International Marketing, at its simplest level, involves the firm making one or more marketing mix decisions across national boundaries (Jobber, 2010). At its most complex level, it involves the firm establishing manufacturing facilities overseas and coordinating marketing strategies across the globe (Jobber, 2010). There are various reasons for going global, some of which are: to find opportunities beyond saturated domestic markets; to seek expansion beyond small, low growth domestic markets; to meet customers’ expectations; to respond to the competitive forces for example the desire to attack an overseas competitor; to act on cost factor for example to gain economies of scale in order to achieve a balanced growth portfolio. The methods of market entry that could be used are indirect exporting (for example, using domestic –based export agents), direct exporting (for example, foreign –based distributors), licensing, joint venture and direct investment.

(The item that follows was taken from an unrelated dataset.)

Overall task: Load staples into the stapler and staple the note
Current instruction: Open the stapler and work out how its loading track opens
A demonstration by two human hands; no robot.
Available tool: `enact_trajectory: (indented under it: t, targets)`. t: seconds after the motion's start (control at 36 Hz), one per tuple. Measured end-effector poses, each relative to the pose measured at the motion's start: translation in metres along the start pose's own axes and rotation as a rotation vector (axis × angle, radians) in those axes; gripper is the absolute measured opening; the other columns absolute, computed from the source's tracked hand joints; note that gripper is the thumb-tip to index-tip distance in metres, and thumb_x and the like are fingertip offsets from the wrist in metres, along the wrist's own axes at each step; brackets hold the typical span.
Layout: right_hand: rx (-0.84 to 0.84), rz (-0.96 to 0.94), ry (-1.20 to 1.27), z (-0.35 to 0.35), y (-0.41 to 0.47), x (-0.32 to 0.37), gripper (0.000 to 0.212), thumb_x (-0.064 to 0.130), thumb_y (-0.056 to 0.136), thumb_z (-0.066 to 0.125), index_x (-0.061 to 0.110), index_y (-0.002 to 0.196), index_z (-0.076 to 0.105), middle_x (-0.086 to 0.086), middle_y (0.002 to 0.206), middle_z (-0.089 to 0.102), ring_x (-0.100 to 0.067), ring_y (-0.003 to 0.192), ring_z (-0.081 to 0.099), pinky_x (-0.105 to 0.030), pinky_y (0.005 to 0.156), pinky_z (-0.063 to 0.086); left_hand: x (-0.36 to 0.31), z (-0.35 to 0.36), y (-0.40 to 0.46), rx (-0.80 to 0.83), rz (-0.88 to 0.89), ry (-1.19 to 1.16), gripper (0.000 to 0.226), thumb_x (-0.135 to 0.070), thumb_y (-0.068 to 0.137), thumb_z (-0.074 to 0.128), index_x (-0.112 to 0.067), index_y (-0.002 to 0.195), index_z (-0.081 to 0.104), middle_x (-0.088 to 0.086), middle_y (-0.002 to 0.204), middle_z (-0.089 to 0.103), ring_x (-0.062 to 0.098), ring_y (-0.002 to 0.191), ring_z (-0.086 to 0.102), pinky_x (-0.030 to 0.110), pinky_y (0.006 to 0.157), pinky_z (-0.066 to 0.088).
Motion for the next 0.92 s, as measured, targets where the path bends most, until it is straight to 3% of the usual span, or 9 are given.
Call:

I found this par...
Globalisation refers to the process of the integration of economic, political, social and cultural relations among people, companies and governments of different nations and countries. It is a process aimed improving international movement of goods, services, labour and capital. This process also has a direct impact on the environment, culture, political systems, economic development and prosperity, and a human physical wellbeing of societies in the world.
A globalizing business sector advertises viability through rivalry and the division of the work it permits individuals and economies to keep tabs on what they specialize in. It also allows people to go globally. Globalization has stretched the assets, items, administrations and markets accessible to individuals. The increasing set of reliable connections around individuals from distinctive parts of a world that happens to be separated into countries.
With the globalization of a product, a company might benefit in many ways. First, by sifting its production or services overseas, the company can reduce its overall production costs due to availability of low-cost labor. Second, working collectively with other companies overseas allows companies to access technical knowledge or resources that are either unavailable or are too expensive at home.
Stonehouse, G., Campbell, D., Hamill, J. & Purdie, T. (2004). Global and Transnational Business (2nd ed.). Chichester: John Wiley & Sons.